[Entries taken from a collection]
......
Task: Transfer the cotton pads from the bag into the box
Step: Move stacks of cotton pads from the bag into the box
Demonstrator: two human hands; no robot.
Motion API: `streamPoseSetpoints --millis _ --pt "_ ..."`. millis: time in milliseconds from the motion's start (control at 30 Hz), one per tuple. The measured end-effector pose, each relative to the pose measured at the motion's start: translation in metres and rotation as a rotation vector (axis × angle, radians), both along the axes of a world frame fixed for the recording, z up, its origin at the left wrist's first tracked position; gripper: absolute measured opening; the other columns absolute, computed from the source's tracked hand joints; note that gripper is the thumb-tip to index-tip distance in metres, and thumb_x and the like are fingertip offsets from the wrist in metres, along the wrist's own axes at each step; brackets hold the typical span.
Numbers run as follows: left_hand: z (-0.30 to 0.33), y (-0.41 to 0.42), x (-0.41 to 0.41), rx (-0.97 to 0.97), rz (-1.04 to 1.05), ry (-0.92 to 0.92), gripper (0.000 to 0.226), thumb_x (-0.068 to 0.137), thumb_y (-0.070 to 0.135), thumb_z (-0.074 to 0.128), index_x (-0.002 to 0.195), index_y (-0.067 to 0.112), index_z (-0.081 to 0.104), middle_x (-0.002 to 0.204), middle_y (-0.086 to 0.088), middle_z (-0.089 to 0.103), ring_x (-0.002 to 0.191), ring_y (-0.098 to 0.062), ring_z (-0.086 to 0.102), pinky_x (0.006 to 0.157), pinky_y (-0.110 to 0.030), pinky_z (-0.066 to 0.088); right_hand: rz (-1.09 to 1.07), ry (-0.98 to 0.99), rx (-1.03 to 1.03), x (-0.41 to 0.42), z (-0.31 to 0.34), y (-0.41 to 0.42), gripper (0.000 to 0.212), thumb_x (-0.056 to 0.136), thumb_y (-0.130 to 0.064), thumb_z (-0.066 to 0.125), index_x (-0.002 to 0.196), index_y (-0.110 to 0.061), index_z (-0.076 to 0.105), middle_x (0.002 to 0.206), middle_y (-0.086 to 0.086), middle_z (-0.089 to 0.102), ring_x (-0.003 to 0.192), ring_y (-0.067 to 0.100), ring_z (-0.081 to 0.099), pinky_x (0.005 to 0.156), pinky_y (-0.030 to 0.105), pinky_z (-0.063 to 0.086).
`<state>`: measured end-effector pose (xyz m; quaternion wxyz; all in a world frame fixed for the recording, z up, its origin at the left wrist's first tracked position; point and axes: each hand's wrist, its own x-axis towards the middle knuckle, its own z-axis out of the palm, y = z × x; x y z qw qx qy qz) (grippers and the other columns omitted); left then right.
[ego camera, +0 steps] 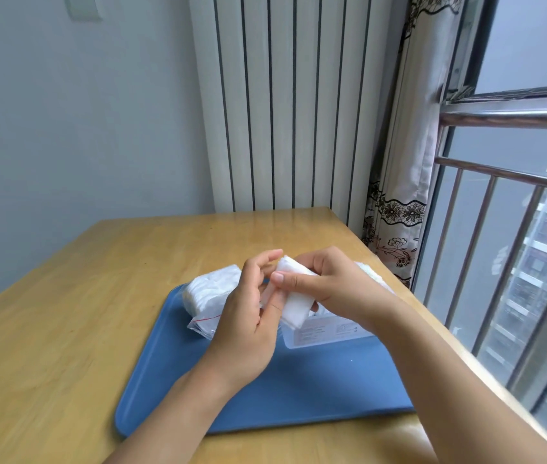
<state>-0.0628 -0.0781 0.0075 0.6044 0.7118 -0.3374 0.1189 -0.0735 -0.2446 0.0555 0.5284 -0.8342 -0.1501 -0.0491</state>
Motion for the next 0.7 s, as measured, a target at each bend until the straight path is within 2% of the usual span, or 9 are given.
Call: streamPoseSetpoints --millis 67,167,233,300,333,400,467,567,700 --pt "0.0 -0.001 -0.002 0.032 -0.01 0.015 0.055 0.097 0.034 0.054 0.145 0.042 0.029 0.137 0.014 0.053 0.123 -0.011 0.059 0.1 -0.034 0.053 -0.035 -0.009 0.011 0.0 0.0 0.001 0.054 0.086 -0.05 0.074 0.085 0.004 0.069 0.066 0.015 0.054 0.06 0.02 0.046 0.056 0.035 0.035" --pt "-0.002 -0.004 -0.005 0.029 -0.013 0.033 0.073 0.091 0.027 0.066 0.143 0.053 0.022 0.14 0.023 0.039 0.117 -0.013 0.06 0.083 -0.032 0.06 -0.212 -0.047 0.056 -0.003 0.01 -0.01 0.043 0.091 -0.044 0.072 0.074 -0.004 0.073 0.056 0.001 0.057 0.051 0.013 0.044 0.049 0.023 0.033" --pt "-0.004 -0.002 -0.002 0.12 0.083 -0.078 0.067 0.089 0.02 0.072 0.139 0.047 0.035 0.134 0.023 0.043 0.095 -0.01 0.065 0.071 -0.02 0.055 -0.48 -0.112 0.063 -0.001 0.016 -0.035 0.044 0.089 -0.044 0.072 0.064 -0.008 0.073 0.049 -0.004 0.057 0.043 0.008 0.041 0.046 0.021 0.028" --pt "-0.004 0.002 0.002 0.292 0.177 -0.225 0.048 0.087 0.025 0.074 0.126 0.04 0.051 0.12 0.023 0.054 0.068 -0.009 0.062 0.068 -0.015 0.045 -0.756 -0.124 -0.062 0.0 0.018 -0.064 0.052 0.08 -0.049 0.077 0.052 -0.009 0.06 0.045 -0.001 0.042 0.045 0.015 0.032 0.049 0.027 0.021" --pt "-0.002 0.004 0.003 0.364 0.193 -0.244 0.039 0.087 0.03 0.074 0.12 0.039 0.056 0.113 0.023 0.059 0.063 -0.005 0.058 0.068 -0.016 0.043 -0.831 -0.071 -0.148 0.0 0.018 -0.075 0.053 0.076 -0.049 0.079 0.048 -0.011 0.054 0.044 -0.001 0.035 0.046 0.017 0.029 0.05 0.029 0.02" --pt "-0.001 0.006 0.003 0.489 0.187 -0.217 0.03 0.089 0.036 0.073 0.117 0.037 0.061 0.108 0.025 0.063 0.064 0.01 0.054 0.069 -0.013 0.04 -0.846 0.085 -0.307 0.003 0.013 -0.082 0.057 0.072 -0.049 0.081 0.046 -0.012 0.047 0.044 -0.001 0.033 0.047 0.019 0.031 0.049 0.029 0.021" --pt "-0.002 0.007 0.003 0.621 0.172 -0.202 0.024 0.092 0.041 0.069 0.115 0.035 0.065 0.105 0.024 0.063 0.07 0.019 0.051 0.07 -0.01 0.036 -0.835 0.161 -0.461 0.007 0.005 -0.079 0.059 0.07 -0.053 0.082 0.053 -0.011 0.044 0.05 -0.001 0.04 0.05 0.021 0.039 0.048 0.028 0.025" --pt "-0.004 0.006 0.004 0.72 0.157 -0.209 0.012 0.096 0.04 0.063 0.103 0.032 0.067 0.098 0.02 0.062 0.072 0.011 0.05 0.071 -0.018 0.039 -0.884 0.178 -0.679 0.009 0.0 -0.069 0.054 0.071 -0.058 0.079 0.074 -0.014 0.049 0.072 -0.001 0.054 0.076 0.026 0.057 0.06 0.03 0.04" --pt "-0.007 0.005 0.01 0.716 0.18 -0.206 0.012 0.098 0.033 0.06 0.092 0.028 0.068 0.092 0.015 0.063 0.072 -0.001 0.051 0.075 -0.026 0.047 -0.889 0.256 -0.841 0.001 0.006 -0.067 0.053 0.073 -0.06 0.08 0.08 -0.018 0.047 0.082 -0.001 0.051 0.086 0.027 0.056 0.07 0.032 0.044"
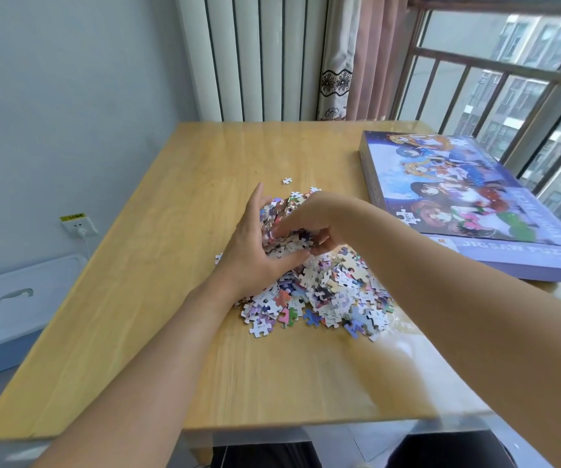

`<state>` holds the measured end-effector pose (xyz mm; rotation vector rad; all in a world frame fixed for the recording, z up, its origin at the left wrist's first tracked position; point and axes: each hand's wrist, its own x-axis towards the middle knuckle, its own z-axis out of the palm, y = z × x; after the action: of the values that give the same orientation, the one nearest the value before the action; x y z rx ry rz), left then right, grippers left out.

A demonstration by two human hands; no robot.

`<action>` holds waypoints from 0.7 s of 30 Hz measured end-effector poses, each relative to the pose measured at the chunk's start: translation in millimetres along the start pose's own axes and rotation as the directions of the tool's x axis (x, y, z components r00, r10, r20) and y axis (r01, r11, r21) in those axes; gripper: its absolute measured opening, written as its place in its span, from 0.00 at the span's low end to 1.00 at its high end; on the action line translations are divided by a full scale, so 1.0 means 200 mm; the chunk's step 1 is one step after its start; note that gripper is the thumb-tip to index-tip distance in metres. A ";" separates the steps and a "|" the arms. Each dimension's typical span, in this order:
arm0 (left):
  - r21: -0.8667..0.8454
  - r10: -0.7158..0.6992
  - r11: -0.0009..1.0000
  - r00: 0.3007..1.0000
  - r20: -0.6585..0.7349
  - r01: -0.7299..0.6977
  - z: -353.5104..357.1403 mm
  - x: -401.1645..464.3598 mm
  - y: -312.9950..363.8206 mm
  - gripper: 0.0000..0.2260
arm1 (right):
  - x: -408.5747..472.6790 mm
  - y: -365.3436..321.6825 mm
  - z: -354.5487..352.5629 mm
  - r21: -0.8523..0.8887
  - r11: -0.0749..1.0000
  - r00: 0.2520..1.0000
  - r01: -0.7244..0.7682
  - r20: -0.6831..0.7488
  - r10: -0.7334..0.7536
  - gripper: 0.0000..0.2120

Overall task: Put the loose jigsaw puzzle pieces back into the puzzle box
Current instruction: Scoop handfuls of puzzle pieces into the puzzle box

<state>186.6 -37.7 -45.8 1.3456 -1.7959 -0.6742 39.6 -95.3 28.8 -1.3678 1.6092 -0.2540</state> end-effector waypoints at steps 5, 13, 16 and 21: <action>-0.088 0.029 0.996 0.998 -0.050 -0.033 -0.01 -0.01 -0.01 0.51 | 0.00 0.06 -0.03 0.091 0.996 1.000 0.025 -0.013 -0.024 0.13; -0.047 0.020 0.999 0.994 -0.112 -0.025 -0.02 0.01 0.00 0.34 | -0.04 0.25 -0.14 0.396 0.861 0.948 0.318 -0.140 -0.286 0.14; 0.021 0.079 0.997 0.992 -0.102 -0.077 -0.01 0.02 0.00 0.21 | -0.06 0.29 -0.15 0.406 0.813 0.908 0.418 -0.168 -0.383 0.10; 0.063 0.177 0.983 0.975 -0.131 -0.170 0.03 0.00 0.01 0.11 | -0.08 0.33 -0.12 0.456 0.790 0.905 0.410 -0.099 -0.413 0.15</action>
<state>180.6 -38.2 -47.0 1.2208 -1.8051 -0.4340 -23.0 -68.9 3.4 -1.3105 1.1173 -0.8475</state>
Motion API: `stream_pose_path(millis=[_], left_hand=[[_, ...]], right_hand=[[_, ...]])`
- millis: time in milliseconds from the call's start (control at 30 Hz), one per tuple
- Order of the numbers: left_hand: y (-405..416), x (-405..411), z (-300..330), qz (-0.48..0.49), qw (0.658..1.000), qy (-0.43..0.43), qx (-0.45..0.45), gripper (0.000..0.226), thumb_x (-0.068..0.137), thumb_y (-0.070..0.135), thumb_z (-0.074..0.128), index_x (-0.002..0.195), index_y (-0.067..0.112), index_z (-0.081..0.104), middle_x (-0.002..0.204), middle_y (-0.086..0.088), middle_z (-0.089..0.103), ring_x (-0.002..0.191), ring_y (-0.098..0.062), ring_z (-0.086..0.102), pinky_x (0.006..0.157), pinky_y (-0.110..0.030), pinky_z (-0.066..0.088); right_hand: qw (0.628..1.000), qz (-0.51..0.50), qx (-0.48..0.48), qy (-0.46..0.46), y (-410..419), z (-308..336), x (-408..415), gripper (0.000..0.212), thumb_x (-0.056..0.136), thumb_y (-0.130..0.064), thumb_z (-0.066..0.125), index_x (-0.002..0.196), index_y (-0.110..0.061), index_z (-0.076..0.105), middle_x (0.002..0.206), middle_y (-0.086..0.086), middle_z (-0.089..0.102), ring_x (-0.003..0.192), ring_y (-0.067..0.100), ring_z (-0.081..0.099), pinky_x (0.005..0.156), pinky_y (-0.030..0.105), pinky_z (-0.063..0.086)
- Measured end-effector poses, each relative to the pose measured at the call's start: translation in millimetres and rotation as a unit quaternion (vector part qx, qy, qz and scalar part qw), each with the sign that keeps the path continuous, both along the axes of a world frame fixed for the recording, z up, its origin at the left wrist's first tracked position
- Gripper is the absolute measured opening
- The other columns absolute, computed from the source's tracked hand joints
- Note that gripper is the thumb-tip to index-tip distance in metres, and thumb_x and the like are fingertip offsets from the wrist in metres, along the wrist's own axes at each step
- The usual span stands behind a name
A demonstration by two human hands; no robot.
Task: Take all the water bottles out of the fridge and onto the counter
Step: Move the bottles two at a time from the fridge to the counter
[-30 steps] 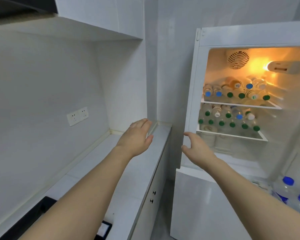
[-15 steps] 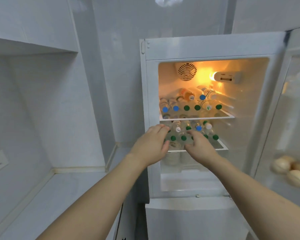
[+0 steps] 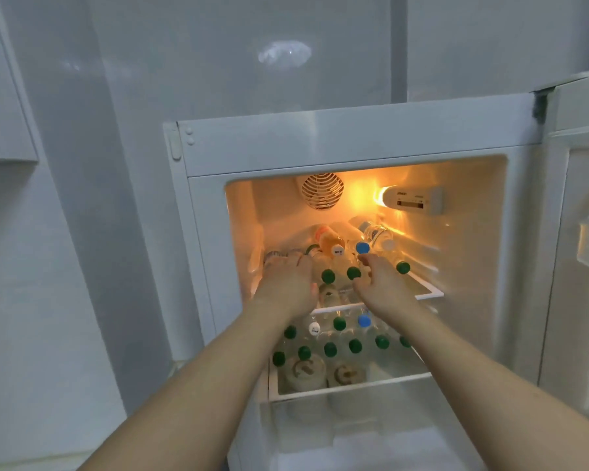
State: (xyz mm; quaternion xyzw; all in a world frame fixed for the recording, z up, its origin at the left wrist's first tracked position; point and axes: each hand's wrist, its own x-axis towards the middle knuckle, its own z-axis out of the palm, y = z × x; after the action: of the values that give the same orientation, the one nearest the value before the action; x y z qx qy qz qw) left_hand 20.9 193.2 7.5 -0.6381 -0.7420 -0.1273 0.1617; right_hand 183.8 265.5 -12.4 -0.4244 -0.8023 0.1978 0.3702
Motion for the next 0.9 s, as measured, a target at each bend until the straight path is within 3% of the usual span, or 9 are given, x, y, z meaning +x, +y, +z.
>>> stream_pose_path(millis=[200,367,633,800,900], left_hand=[[90,-20,9,0.032,0.999,-0.013,-0.021,0.042,0.089,0.033,0.051,0.13,0.023,0.044,0.134,-0.005,0.051,0.118,-0.028,0.05,0.1,-0.046,0.045],[153,-26,9,0.027,0.997,-0.021,-0.065,0.067,0.094,0.035,0.046,0.152,0.025,0.014,0.159,-0.004,0.02,0.139,-0.03,0.03,0.109,-0.048,0.034],[225,-49,-22,0.01,0.997,0.001,-0.075,0.079,0.091,0.039,0.053,0.149,0.042,-0.002,0.163,0.003,-0.003,0.147,-0.032,0.014,0.108,-0.056,0.035],[244,-55,-27,-0.002,0.999,0.006,-0.041,0.08,0.092,0.033,0.058,0.146,0.046,0.0,0.163,0.004,-0.01,0.147,-0.031,0.01,0.11,-0.053,0.033],[239,-50,-27,-0.013,1.0,-0.012,-0.024,0.074,0.094,0.029,0.057,0.144,0.046,0.006,0.162,0.007,-0.008,0.145,-0.031,0.017,0.102,-0.052,0.041]], right_hand=[[0.997,-0.05,0.039,-0.04,91,7,-19,0.049,0.089,-0.021,0.056,0.136,-0.016,0.045,0.136,0.008,0.05,0.12,0.025,0.051,0.098,0.037,0.044],[0.99,-0.096,0.069,-0.078,155,1,-31,0.049,0.089,-0.026,0.055,0.135,-0.014,0.043,0.132,0.011,0.052,0.114,0.03,0.053,0.09,0.037,0.046],[0.987,-0.109,0.043,-0.11,201,-19,-60,0.057,0.094,-0.032,0.051,0.142,-0.022,0.023,0.12,0.007,0.062,0.102,0.029,0.063,0.072,0.034,0.047],[0.99,-0.116,0.047,-0.063,215,-24,-66,0.057,0.096,-0.027,0.047,0.147,-0.028,0.022,0.128,0.004,0.059,0.109,0.028,0.06,0.078,0.036,0.049],[0.991,-0.111,0.062,-0.032,213,-27,-62,0.057,0.097,-0.03,0.047,0.149,-0.029,0.023,0.136,0.001,0.055,0.115,0.025,0.058,0.082,0.037,0.05]])
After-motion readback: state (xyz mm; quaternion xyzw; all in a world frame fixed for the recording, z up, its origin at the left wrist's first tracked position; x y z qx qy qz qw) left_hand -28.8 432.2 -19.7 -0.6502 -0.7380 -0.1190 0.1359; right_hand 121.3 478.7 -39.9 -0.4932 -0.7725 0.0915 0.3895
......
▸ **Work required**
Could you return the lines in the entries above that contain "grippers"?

▸ **Solution for this task**
`<state>`: measured end-effector pose (xyz m; quaternion wxyz; all in a world frame fixed for the recording, z up, its origin at the left wrist's first tracked position; point and axes: each hand's wrist, its own x-axis towards the middle knuckle, its own z-axis out of the palm, y = z × x; x y z qw qx qy qz) (grippers and the other columns omitted); left then right.
`<state>` holds the measured end-effector pose (xyz mm; rotation vector rad; all in a world frame fixed for the recording, z up, its origin at the left wrist's first tracked position; point and axes: each hand's wrist, its own x-axis towards the middle knuckle, its own z-axis out of the palm, y = z × x; after the action: of the values that give the same orientation, the one nearest the value before the action; x y z rx ry rz), left then right, grippers left out.

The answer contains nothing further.